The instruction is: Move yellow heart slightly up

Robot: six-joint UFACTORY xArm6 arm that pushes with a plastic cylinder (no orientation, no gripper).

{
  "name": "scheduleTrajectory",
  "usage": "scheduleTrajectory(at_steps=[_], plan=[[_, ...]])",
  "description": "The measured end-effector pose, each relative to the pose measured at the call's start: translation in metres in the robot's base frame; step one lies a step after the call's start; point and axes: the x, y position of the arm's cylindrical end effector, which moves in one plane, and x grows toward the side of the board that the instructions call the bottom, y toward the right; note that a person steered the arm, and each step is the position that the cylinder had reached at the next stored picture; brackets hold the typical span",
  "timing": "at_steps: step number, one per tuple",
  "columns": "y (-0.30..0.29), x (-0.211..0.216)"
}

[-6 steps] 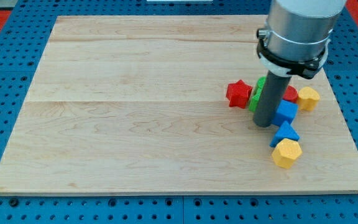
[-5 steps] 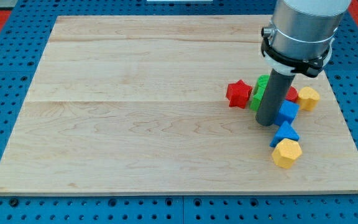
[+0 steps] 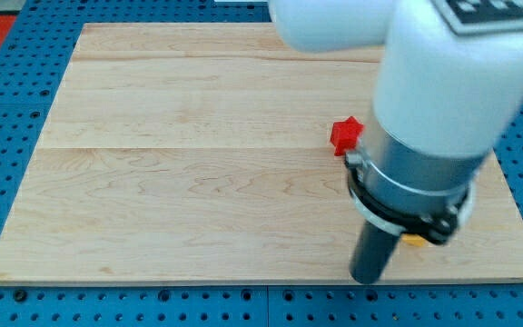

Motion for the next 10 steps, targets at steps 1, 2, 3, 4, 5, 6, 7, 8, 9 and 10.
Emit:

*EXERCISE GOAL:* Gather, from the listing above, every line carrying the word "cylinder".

*RESPONSE TO THIS EXERCISE:*
Robot: six-joint UFACTORY xArm6 arm that pushes with a plastic cylinder (no orientation, no gripper).
  "description": "The measured end-effector pose, each relative to the pose measured at the call's start: translation in metres in the robot's base frame; step one lies a step after the call's start; point and axes: the x, y position of the arm's cylindrical end effector, which moves in one plane, and x grows toward the side of the board that the instructions call the bottom, y toward the right; note that a person steered the arm, and each step is the position that the cylinder had reached at the next stored picture; brackets hold the typical span",

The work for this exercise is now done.